McDonald is the first guard to win the award since Reuben Te Rangi in 2018/2019.

Meanwhile, Melbourne United coach Dean Vickerman (58 votes) won his third Lindsay Gaze Coach of the Year trophy.

Illawarra Hawks coach Justin Tatum (52 votes) and Perth Wildcats coach John Rillie (25 votes) were the other two nominees, having turned their respective sides seasons’ around, especially Tatum, who replaced Jacob Jackomas in mid-November after a 2-7 start.

After missing out on finals last season to the Perth Wildcats on percentage, the defensive-minded coach guided the team to the top of the ladder with a 20-8 record.

On top of orchestrating the league’s best record, Vickerman elevated United back to their prowess ways on both ends of the floor, with the team finishing top-three in offensive and defensive rating.

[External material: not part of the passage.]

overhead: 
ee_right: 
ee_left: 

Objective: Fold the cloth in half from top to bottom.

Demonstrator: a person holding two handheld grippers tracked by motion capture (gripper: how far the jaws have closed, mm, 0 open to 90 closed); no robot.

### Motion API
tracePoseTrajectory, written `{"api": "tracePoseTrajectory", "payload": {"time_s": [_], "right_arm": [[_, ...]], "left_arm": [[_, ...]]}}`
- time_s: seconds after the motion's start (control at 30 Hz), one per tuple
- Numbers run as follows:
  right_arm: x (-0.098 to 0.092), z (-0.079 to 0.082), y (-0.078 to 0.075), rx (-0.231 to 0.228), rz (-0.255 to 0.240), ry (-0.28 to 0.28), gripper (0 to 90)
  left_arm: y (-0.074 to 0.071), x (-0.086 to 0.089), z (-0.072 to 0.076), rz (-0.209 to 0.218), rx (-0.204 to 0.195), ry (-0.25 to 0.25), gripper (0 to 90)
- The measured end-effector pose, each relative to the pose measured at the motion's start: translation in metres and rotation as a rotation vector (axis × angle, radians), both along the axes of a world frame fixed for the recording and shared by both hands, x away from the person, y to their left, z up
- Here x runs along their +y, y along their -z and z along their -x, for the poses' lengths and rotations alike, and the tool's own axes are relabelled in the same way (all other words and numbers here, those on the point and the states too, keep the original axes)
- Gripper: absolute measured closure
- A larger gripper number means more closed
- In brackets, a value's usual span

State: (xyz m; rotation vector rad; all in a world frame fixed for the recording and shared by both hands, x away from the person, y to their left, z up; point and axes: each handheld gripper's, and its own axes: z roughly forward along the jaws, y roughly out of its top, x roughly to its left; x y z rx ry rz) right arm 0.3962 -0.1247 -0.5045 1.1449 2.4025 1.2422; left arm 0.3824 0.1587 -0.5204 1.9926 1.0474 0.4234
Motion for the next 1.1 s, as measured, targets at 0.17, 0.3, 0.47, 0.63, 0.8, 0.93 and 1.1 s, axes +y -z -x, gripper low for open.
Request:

He joins former Brisbane Bullets and Adelaide 36ers coach Joey Wright, and Lindsay Gaze as a three-time coach of the year.

In a first this season there would be positionless awards for second and first All-NBL teams.

Mitch Creek, Nathan Sobey, Jo Lual-Acuil Jr, and JackJumpers teammates Jack McVeigh and Milton Doyle, were named to the All-NBL Second Team.

Meanwhile, Breakers import Anthony Lamb, MVP Bryce Cotton, Hawks import Gary Clark, and MVP nominees Chris Goulding and Parker Jackson-Cartwright rounded out the NBL All-First team.

Other award winners from the event include Melbourne United CEO Nick Truelson winning Executive of the Year, Adelaide 36ers guard Sunday Dech taking the Gametime by Kmart Award for his work in his community, and long-time referee Vaughan Mayberry claiming his third straight NBL referee of the year.